As we heard from Bauer and Verna, another pitfall of implementing product-led sales is channel conflict, in which sales teams see product teams as rivals that are eating into their bonuses. This can be mitigated by quota reliefs, meaning that salespeople don’t get penalized if more clients go the self-serve route, but it can also be addressed through a reorganization.

In a recent issue of Lenny’s Newsletter, Hila Qu, a growth adviser and executive in residence at Reforge, highlighted a model that “minimizes the potential conflict between the growth team and the sales org.”

The model in question has a head of growth reporting to a chief revenue officer (CRO) or head of go-to-market. “In this setup,” she explained, “the head of growth acts more like a general manager for the self-service product line.”
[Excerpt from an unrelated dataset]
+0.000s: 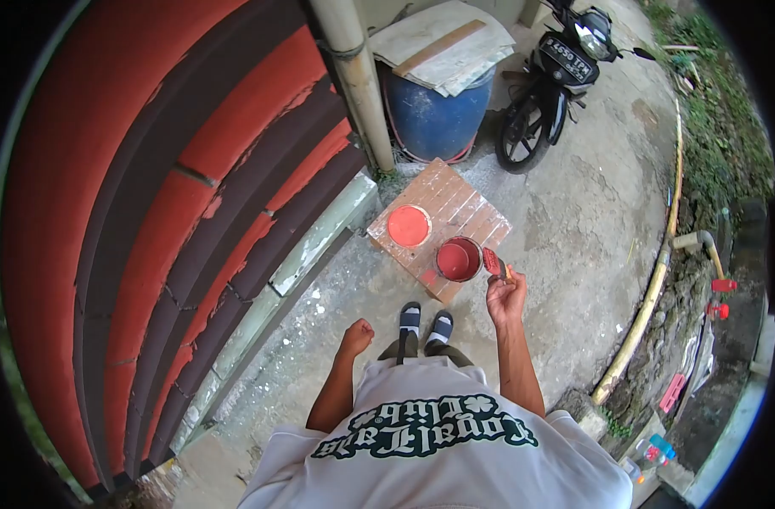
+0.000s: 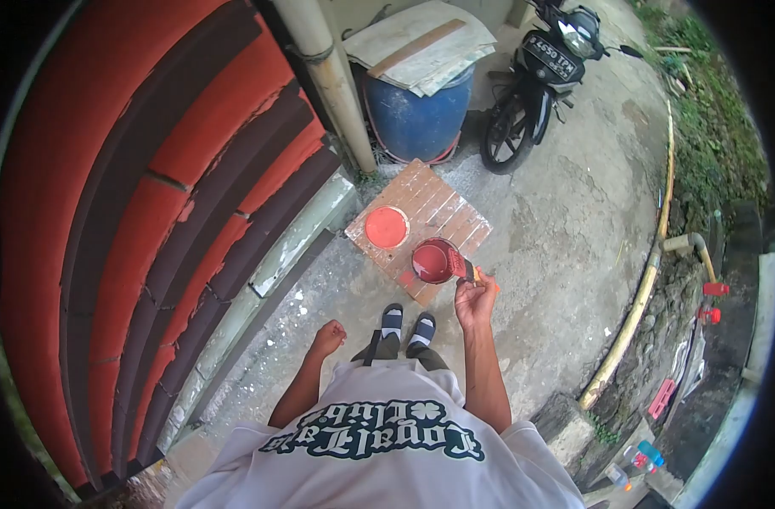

According to Qu, this creates more internal alignment “because the growth team is not taking away revenue/quotas/commissions from the sales team, and the CRO is incentivized to drive the highest annual recurring revenue at the lowest cost.”

With Cloudflare and GitHub both cited by Qu as examples of this approach, we are once again back to PLG poster children. But will a wider range of companies follow suit? And what form could it take?

It is too early to tell, but Verna has a hunch that the emerging growth sales function will be part of the picture. “Right now we have core PMs and growth PMs, core marketers and growth marketers, and I have a feeling we’re going to have core salespeople and growth salespeople.” It will be interesting to see whether her intuition is right.